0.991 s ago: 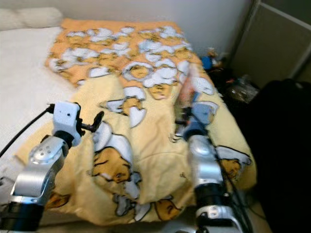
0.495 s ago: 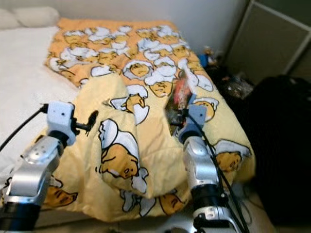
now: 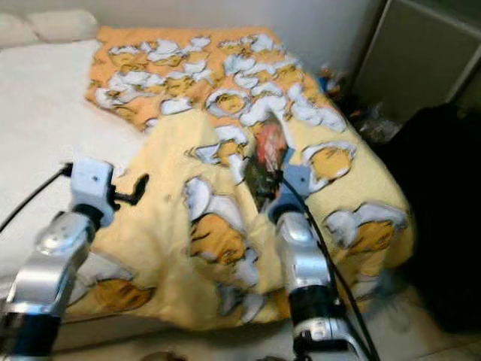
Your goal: Clean up the room
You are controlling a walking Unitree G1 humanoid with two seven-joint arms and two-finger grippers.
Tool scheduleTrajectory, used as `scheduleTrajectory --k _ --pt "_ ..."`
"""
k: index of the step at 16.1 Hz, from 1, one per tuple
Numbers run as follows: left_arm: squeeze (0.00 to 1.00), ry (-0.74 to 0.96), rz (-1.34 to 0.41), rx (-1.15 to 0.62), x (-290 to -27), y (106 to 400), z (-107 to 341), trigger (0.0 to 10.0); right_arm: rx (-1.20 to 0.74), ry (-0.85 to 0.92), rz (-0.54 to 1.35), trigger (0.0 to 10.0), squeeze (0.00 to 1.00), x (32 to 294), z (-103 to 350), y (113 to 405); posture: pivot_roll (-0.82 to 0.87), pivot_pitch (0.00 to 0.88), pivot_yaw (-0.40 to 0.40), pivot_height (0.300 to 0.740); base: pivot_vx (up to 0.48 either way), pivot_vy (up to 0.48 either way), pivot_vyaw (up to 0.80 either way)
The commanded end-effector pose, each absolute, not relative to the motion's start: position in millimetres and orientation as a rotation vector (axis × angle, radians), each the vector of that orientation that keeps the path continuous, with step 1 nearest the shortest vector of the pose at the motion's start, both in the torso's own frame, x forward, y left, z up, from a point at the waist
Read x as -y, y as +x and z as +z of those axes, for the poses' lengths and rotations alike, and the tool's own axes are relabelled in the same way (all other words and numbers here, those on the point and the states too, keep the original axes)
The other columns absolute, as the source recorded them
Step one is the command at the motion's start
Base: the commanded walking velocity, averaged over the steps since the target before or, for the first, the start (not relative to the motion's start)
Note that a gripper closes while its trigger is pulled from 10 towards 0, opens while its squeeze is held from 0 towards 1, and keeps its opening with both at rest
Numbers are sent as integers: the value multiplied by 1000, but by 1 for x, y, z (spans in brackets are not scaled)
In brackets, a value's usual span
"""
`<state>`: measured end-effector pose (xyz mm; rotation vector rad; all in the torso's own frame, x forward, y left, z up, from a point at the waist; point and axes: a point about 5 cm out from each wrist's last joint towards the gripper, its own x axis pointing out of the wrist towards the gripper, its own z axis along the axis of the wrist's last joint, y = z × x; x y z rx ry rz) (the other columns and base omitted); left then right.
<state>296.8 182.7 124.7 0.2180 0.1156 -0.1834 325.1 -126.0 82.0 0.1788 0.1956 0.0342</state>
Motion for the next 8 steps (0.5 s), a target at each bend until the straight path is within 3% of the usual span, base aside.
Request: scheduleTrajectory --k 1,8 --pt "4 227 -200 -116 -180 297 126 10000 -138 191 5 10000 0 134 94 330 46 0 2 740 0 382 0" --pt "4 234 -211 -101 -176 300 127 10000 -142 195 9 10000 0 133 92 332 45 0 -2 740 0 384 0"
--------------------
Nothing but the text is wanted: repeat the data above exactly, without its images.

0.991 s ago: 
0.495 s ago: 
now: 
Your goal: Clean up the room
You are controlling a walking Unitree G1 humanoid with two seven-joint arms and two-finger grippers.
Tool scheduleTrajectory, used as `scheduleTrajectory --k _ --pt "_ ..."`
"""
k: index of the step at 16.1 Hz, from 1, one per tuple
Numbers run as follows: left_arm: squeeze (0.00 to 1.00), ry (-0.74 to 0.96), rz (-1.34 to 0.41), rx (-1.15 to 0.62), x (-290 to -27), y (106 to 400), z (-107 to 341), trigger (0.0 to 10.0); right_arm: rx (-1.20 to 0.74), ry (-0.85 to 0.92), rz (-0.54 to 1.35), trigger (0.0 to 10.0), squeeze (0.00 to 1.00), x (32 to 294), z (-103 to 350), y (113 to 405); posture: pivot_roll (-0.82 to 0.87), pivot_pitch (0.00 to 0.88), pivot_yaw (-0.40 to 0.40), pivot_height (0.300 to 0.740); base: pivot_vx (up to 0.48 either way), pivot_vy (up to 0.48 either way), pivot_vyaw (up to 0.80 either way)
The commanded end-effector pose, each absolute, not relative to the motion's start: position in millimetres and orientation as a rotation vector (axis × angle, radians), each the vector of that orientation that keeps the path continuous, with step 1 nearest the shortest vector of the pose at the motion's start, both in the torso's own frame, x forward, y left, z up, from a point at the waist
Read x as -y, y as +x and z as +z of those axes, for the poses' lengths and rotations alike, and the tool's own axes are relabelled in the same way (all other words and numbers here, those on the point and the states too, keep the original axes)
The other columns absolute, as the source recorded them
Step one is the command at the motion's start
Base: the commanded walking velocity, averaged over the steps since the target before or, for the first, the start (not relative to the motion's start)
Note that a gripper closes while its trigger is pulled from 10 towards 0, opens while its squeeze is held from 0 towards 1, and keeps its opening with both at rest
Numbers are sent as integers: the value multiplied by 1000, but by 1 for x, y, z (spans in brackets are not scaled)
In brackets, a value's usual span
"""
`<state>`: measured end-effector pose (xyz mm; rotation vector rad; all in the torso's own frame, x forward, y left, z up, from a point at the waist; point and axes: a point about 5 cm out from each wrist's last joint towards the gripper, its own x axis pointing out of the wrist towards the gripper, its own z axis along the axis of the wrist's last joint, y = z × x; x y z rx ry rz) (the other columns and base omitted); left then right.
<state>296.8 182.7 124.7 0.2180 0.1156 -0.1834 325.1 -126.0 82.0 0.1788 0.1956 0.0342</state>
Motion for the next 8 steps (0.5 s), a target at each bend until the straight path is within 3% of the usual span, base aside.
Request: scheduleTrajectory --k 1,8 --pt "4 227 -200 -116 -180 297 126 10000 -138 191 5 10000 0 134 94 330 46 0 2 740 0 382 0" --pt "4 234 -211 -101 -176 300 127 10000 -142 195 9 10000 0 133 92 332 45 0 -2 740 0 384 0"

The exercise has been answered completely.